Лаборатория и ее комната находились прямо над его кабинетом, о чем он умолчал, показывая ей дом. Он слышал, как она мечется в неистовстве будоражащей энергии. Половые доски были старыми, и он всегда знал о ее перемещениях. О растянувшихся на ночь поздних занятиях ему, помимо ее воли, неизменно телеграфировали ее ноги.

Но теперешняя ситуация была немного другой. Роуэн пытался угадать, что она замышляет: как избежать его нежелательных поползновений или как отомстить своему учителю за то, что перешагнул черту дозволенного.

Он быстро разделся. Опыт подсказывал, что даже час или два драгоценного сна станут стоящей наградой. Правда, он сомневался, что при всей усталости вряд ли добьется в этом большого успеха сегодня. Тело пульсировало болью. Он со вздохом взглянул на умывальник. Мысль о холодном обливании, к которому он собирался прибегнуть, вызывала содрогание.

«Этот поцелуй. Неужели я так давно не прикасался к женщине? Неужели я совсем утратил рассудок, раз позволил себе это? Я проповедую респектабельность и выхожу из себя, когда она обвиняет меня в том, что я распутник… и после этого целую ее. Черт! Я мог зайти дальше поцелуя, если бы это сумасшествие продлилось еще несколько мгновений».

День был трудный. Зная о неизбежности кончины Джексона, он, тем не менее, перенес ее тяжелее, чем думал. Еще эти угрызения совести из-за того, что обидел ее, что нарочно взял с собой на этот вызов, чтобы пошатнуть ее решимость и столкнуть с реальностью жизни и смерти.

«Вот и говори после этого, что ты не злодей!»

Она отреагировала, как он и ожидал, со слезами и жалостью женщины, увидевшей смерть ребенка. Его собственная боль спровоцировала Роуэна нагрубить ей, потому что он испытывал к себе отвращение. Скорбя по Джексону, он чувствовал только зависть, что Гейл может открыто плакать, а позже — злость на свою тайную уловку разбить такое сердце.

А потом… он ее поцеловал.

Невозможно.

Невообразимо.

Неоспоримо.

Это желание, незаметно выросшее из сладострастия, застигло его врасплох.

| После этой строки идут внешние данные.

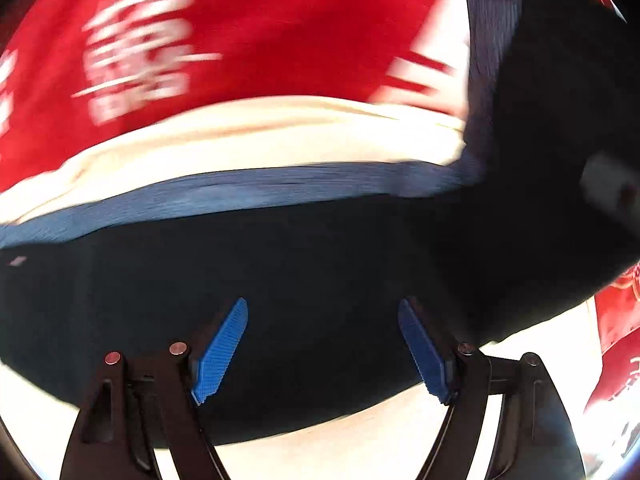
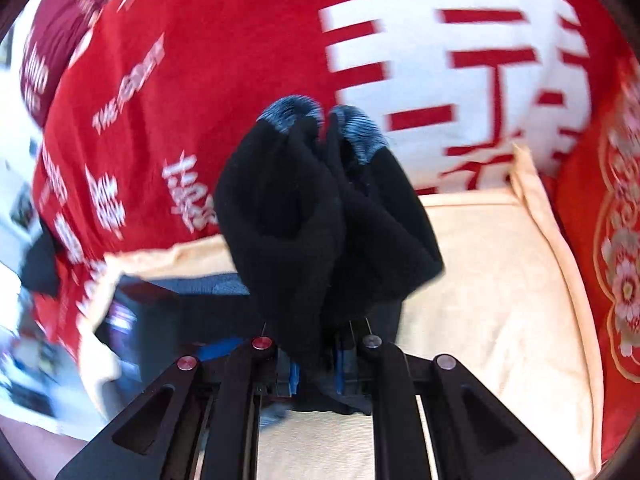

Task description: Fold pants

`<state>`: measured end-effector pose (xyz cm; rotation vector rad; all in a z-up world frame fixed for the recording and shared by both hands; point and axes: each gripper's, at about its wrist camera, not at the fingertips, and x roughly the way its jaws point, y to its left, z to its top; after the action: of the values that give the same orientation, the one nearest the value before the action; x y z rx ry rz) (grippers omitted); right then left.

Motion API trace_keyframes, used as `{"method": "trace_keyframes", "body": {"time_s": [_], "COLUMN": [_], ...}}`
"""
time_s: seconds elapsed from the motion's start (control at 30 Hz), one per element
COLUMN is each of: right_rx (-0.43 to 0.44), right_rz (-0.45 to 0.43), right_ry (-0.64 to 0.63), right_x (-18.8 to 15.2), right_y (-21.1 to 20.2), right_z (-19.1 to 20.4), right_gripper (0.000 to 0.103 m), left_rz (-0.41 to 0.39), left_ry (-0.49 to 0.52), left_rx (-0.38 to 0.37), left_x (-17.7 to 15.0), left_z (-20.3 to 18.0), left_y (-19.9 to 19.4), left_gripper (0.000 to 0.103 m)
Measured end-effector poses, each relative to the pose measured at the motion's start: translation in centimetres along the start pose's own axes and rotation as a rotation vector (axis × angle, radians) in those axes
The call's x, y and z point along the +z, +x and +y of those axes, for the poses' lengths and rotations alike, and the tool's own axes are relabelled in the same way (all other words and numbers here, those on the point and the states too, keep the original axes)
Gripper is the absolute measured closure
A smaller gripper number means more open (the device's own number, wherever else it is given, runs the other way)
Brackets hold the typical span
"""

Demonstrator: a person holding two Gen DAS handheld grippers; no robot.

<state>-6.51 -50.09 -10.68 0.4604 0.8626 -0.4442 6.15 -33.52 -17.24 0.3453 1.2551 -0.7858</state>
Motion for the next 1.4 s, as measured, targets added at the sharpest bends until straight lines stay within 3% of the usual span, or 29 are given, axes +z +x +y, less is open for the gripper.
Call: {"method": "trace_keyframes", "body": {"time_s": [0.03,0.07,0.1,0.27,0.33,0.37,0.43,0.47,0.6,0.7,0.8,0.9,0.93,1.0,1.13,1.23,1.3,1.4], "right_rx": [-0.021,-0.042,-0.061,-0.165,-0.295,-0.328,-0.258,-0.224,-0.129,-0.108,-0.115,-0.099,-0.092,-0.066,-0.033,-0.014,0.003,0.015], "right_rz": [0.016,0.032,0.052,0.177,0.189,0.180,0.155,0.148,0.152,0.182,0.193,0.205,0.208,0.215,0.239,0.270,0.267,0.288], "right_ry": [-0.029,-0.061,-0.094,-0.233,-0.359,-0.403,-0.419,-0.409,-0.237,-0.111,-0.045,0.008,0.024,0.060,0.113,0.121,0.113,0.092], "right_x": [-0.3,-0.5,-1.0,-5.1,-7.1,-7.7,-8.8,-9.1,-9.5,-9.4,-9.2,-9.3,-9.2,-9.2,-9.2,-8.7,-8.5,-8.8], "right_y": [1.0,2.1,3.5,11.8,13.8,13.7,11.5,10.3,5.4,3.8,3.1,3.1,3.3,3.5,3.4,2.3,1.6,1.8], "right_z": [1.6,3.2,5.0,12.8,15.7,16.7,17.6,17.4,13.6,10.2,7.8,6.5,6.1,5.4,4.6,4.3,4.3,4.5], "right_gripper": [0.086,0.085,0.084,0.078,0.076,0.069,0.053,0.045,0.045,0.045,0.045,0.045,0.045,0.054,0.062,0.064,0.064,0.064], "left_rz": [-0.003,-0.004,-0.015,-0.014,-0.011,-0.010,-0.014,-0.016,0.015,0.043,0.068,0.095,0.100,0.143,0.238,0.245,0.245,0.284], "left_ry": [-0.016,-0.031,-0.048,-0.076,-0.105,-0.116,-0.130,-0.124,-0.062,0.031,0.098,0.089,0.076,0.068,0.088,0.121,0.173,0.157], "left_rx": [0.013,0.028,0.049,0.126,0.133,0.134,0.113,0.090,-0.085,-0.208,-0.226,-0.239,-0.251,-0.283,-0.323,-0.357,-0.323,-0.291], "left_x": [-0.2,-0.4,-0.6,-1.7,-1.6,-1.4,-1.0,-0.5,1.3,2.0,3.1,3.6,4.0,4.5,4.7,4.0,2.8,0.9], "left_z": [1.9,3.9,6.4,14.6,16.4,17.6,18.7,18.4,15.7,12.2,9.4,8.8,9.1,8.5,7.8,8.5,9.1,10.5], "left_y": [-0.8,-1.5,-2.3,-3.5,-3.4,-3.4,-3.9,-4.1,-4.2,-3.4,-2.0,-0.7,-0.2,1.4,2.8,1.5,0.9,1.7], "left_gripper": [0.021,0.011,0.010,0.010,0.010,0.010,0.010,0.010,0.010,0.010,0.010,0.011,0.016,0.057,0.091,0.093,0.093,0.093]}}
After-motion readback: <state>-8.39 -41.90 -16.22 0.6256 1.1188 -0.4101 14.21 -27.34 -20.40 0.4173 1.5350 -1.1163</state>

Один поцелуй, и он потерял голову, как человек, вышедший из пустыни.

«И все, чего я хочу, — утонуть».

Глава 9


Гейл в третий раз завязала передник и поймала свое отражение в маленьком зеркале на стене.

«Я выгляжу такой нервной, что любой, кто меня увидит, решит, что я что-то задумала».

Гейл знала, что впереди ее ждет тяжелый день. Она практически не спала, а когда все же получалось задремать, видела жаркие, тревожные сны с поцелуями на темной лестнице. Она страшилась встречи с Роуэном, но и мечтала, чтобы он поскорее пришел и положил конец её ожиданиям.

Гейл закрыла глаза и приложила ладони к лицу.

— Как будто вчерашний день был легким.

Она взяла с себя слово не думать о том, что произошло на лестнице, а просто двигаться вперед.

Она уронила руки, найдя успокоение в новой идее, посетившей ее голову.

«Я была не в себе. Смерть Джексона выбила меня из колеи, и я… была не в себе».

Гейл выждала немного, думая, как долго продержится хрупкая логика. Но логика, похоже, держалась. Гейл очень разочаровалась в себе из-за того, что разрыдалась перед миссис Блайт. Бросаться к Роуэну было немыслимой ошибкой. Но в своем ослабленном эмоциональном состоянии она сделала немыслимое. Она так хотела утешения, поддержки, тепла другого человека.

Но даже это не могло объяснить, почему поцелуй показался чем-то большим, чем поцелуй.

Захлестнувшее Гейл всепоглощающее томление пошатнуло ее понимание собственной натуры. Она еще никогда не испытывала такого волнения, чтобы трепетать при взгляде на мужчину. Считая свои устремления слишком серьезными, она не допускала даже возможности флирта. Мужчин, проявлявших к ней интерес, Гейл просто игнорировала, рассматривая мужской род в целом как барьер между ней и свободой.

Если бы происшествие вызвало у нее сожаление и стыд, ей было бы легче рисовать Роуэна агрессором, воспользовавшимся ее смятением, но он поцеловал ее только тогда, когда она дала понять, что хочет этого, и отпустил сразу же, как только она воспротивилась.

Тем больше было у нее причин чувствовать в себе решимость обуздать свое вышедшее из-под контроля воображение и не давать ему повода разорвать их контракт.

«Что, если из-за случившегося он отправит меня восвояси? Что, если обвинит в том, что хотела его соблазнить? Или в отсутствии моральных устоев?»

От этой мысли она поежилась, зная, как трудно оправдать свое поведение.

«Ни слова гнева или возмущения! А только стонала, как распутница, и умоляла о продолжении».